Three parallel workshops that aim to provide participants with practical, hands-on exercises and activities.
Workshop 1: (working title)The analysis of spatial sensor data by data stream management systems
Facilitator: Dr. Thomas Brinkhoff, professor in Geoinformatics at the Jade University in Oldenburg
Content:
* Introduction into the concepts of data stream management (systems)

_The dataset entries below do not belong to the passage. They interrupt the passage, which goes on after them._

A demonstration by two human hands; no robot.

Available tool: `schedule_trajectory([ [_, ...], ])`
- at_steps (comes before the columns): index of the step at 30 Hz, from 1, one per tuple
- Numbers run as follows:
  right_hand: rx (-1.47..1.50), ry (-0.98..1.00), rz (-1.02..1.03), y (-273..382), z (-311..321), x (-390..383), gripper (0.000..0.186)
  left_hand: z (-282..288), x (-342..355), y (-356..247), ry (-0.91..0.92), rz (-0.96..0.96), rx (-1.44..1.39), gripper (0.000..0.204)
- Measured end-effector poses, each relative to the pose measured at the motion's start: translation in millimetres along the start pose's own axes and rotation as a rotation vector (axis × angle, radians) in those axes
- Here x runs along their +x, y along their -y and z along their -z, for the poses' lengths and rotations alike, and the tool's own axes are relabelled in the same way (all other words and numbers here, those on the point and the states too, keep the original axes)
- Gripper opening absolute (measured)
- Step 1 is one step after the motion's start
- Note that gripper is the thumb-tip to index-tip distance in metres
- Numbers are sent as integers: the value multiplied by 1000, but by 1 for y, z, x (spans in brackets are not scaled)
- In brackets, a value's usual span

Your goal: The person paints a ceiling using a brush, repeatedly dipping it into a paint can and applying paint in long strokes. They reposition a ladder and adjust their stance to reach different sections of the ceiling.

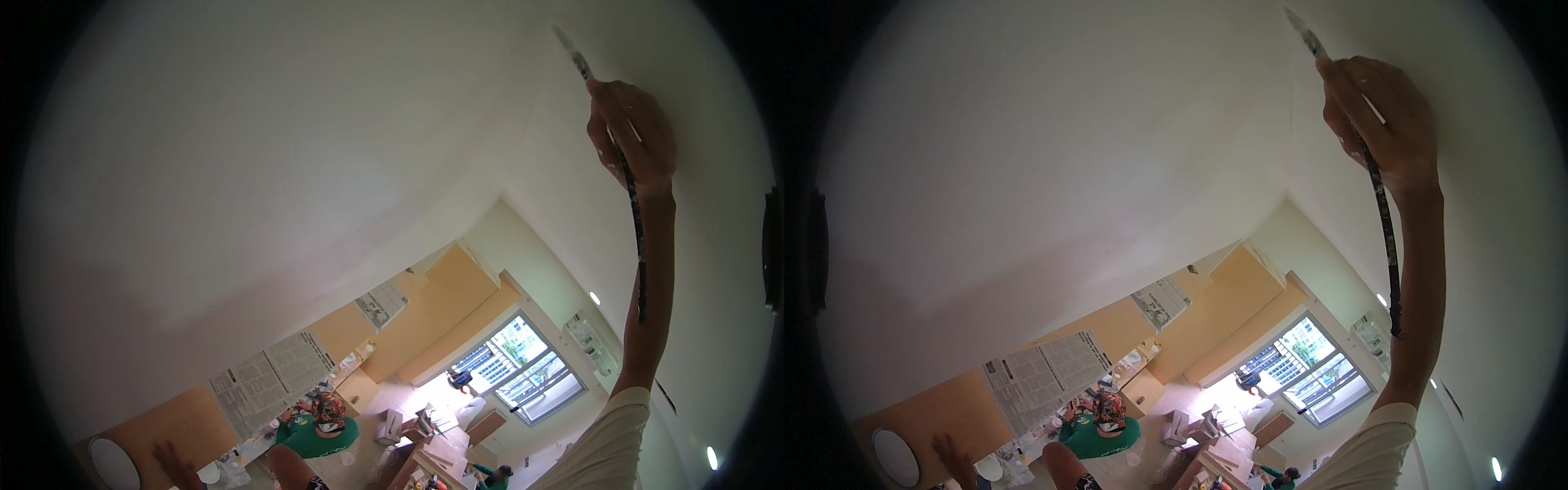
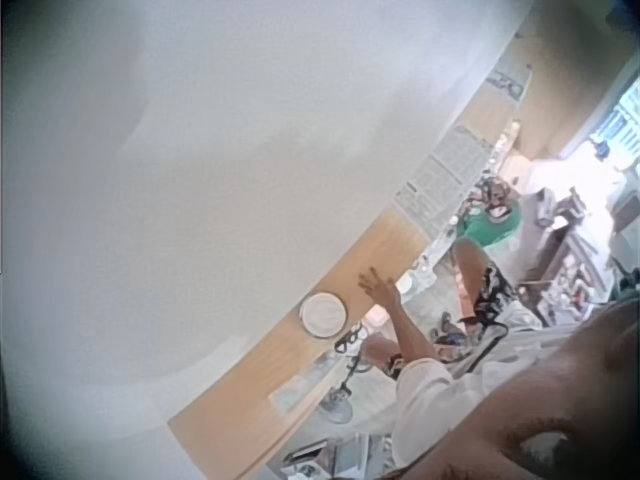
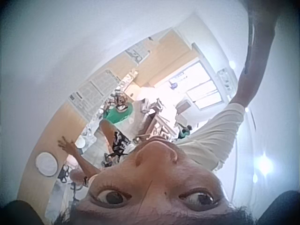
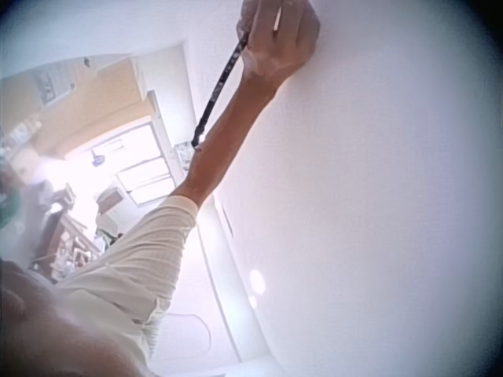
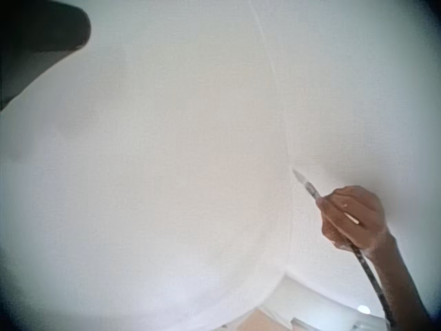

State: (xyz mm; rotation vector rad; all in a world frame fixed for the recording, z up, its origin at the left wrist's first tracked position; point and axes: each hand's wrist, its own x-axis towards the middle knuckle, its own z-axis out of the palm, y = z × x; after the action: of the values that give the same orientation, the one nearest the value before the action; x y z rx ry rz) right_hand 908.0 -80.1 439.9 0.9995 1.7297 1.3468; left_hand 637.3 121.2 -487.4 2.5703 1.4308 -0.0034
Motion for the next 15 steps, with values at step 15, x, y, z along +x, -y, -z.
schedule_trajectory([
  [15,-212,-58,-15,4,-14,-14,52,-11,0,8,-135,-67,-148,79],
])
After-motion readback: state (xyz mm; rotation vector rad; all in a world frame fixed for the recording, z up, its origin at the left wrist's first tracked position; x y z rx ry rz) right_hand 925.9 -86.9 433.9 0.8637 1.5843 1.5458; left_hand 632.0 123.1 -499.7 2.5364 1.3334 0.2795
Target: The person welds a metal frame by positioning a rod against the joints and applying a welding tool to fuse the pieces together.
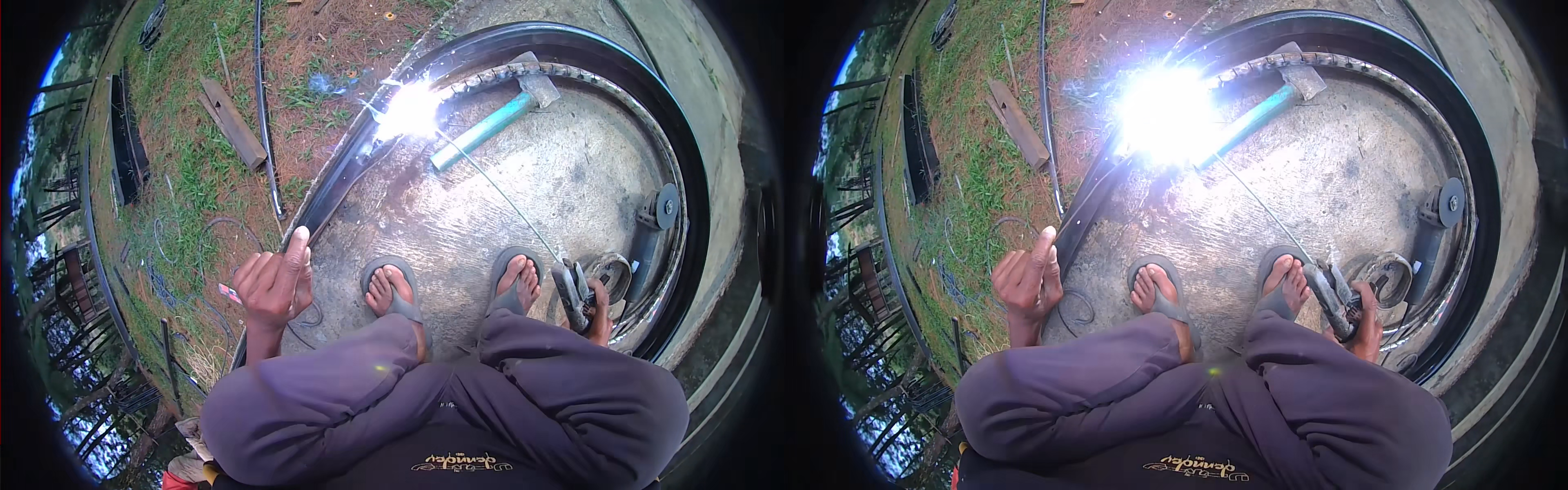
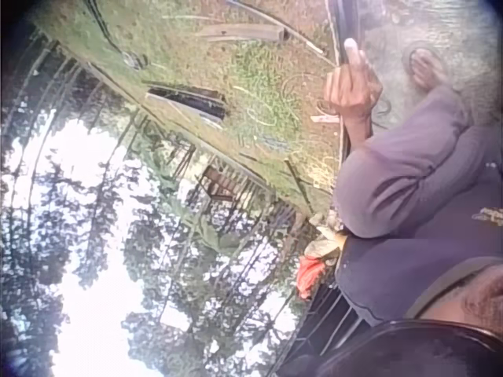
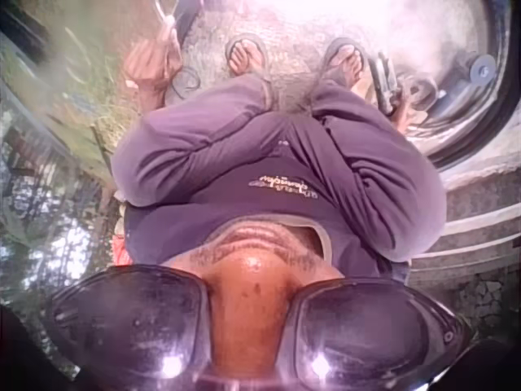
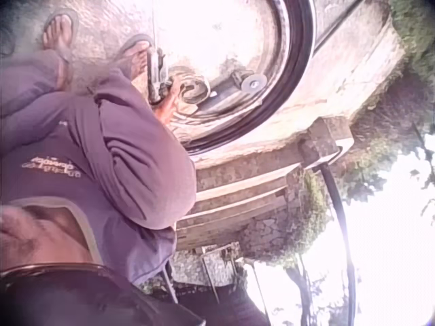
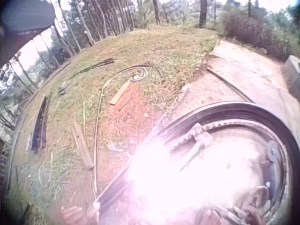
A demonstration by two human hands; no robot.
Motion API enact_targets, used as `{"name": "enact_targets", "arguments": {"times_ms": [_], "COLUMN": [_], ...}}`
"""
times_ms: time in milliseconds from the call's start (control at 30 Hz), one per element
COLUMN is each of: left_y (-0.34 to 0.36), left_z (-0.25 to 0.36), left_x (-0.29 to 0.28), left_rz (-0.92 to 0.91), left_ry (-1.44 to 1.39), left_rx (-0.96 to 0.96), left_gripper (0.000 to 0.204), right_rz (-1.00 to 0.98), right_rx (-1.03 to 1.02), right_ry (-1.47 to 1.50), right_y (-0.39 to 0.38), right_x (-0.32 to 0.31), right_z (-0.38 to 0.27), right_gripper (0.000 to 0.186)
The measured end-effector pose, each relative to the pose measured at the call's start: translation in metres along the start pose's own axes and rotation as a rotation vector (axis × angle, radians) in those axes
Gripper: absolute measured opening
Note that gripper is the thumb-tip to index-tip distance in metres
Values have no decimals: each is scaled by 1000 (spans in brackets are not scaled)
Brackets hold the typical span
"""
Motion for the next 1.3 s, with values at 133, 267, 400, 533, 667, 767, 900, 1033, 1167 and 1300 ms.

* Accessing spatial sensor data by using the SensorThings API and MQTT
* Analysis of spatial data by using a data stream management system
Requirements:
* Computer/Laptop with
- (wireless) network connection
- Python environment (external packages: requests, matplotlib)
- WOS2 Stream Processor
* Participants should be familiar with basic features of Python and SQL.
Workshop 2: Building a QGIS-based field data gathering platform
Facilitator: Tim Sutton, co-founder of Kartoza
Synopsis: In this workshop we will take you on a grand tour of the process of using QGIS in the field.
Content:
* Creating GeoPackages with QGIS
* Creating forms in QGIS
* Map themes in QGIS
* Mergin - putting your QGIS projects in the cloud
* INPUT - getting out into the 'big blue room' with your QGIS project and INPUT
Requirements:
* Participants should already be familiar with the basic operations of QGIS
* Bring along and Android phone or tablet. We can use iOS too but it will be simpler if you have an Android device.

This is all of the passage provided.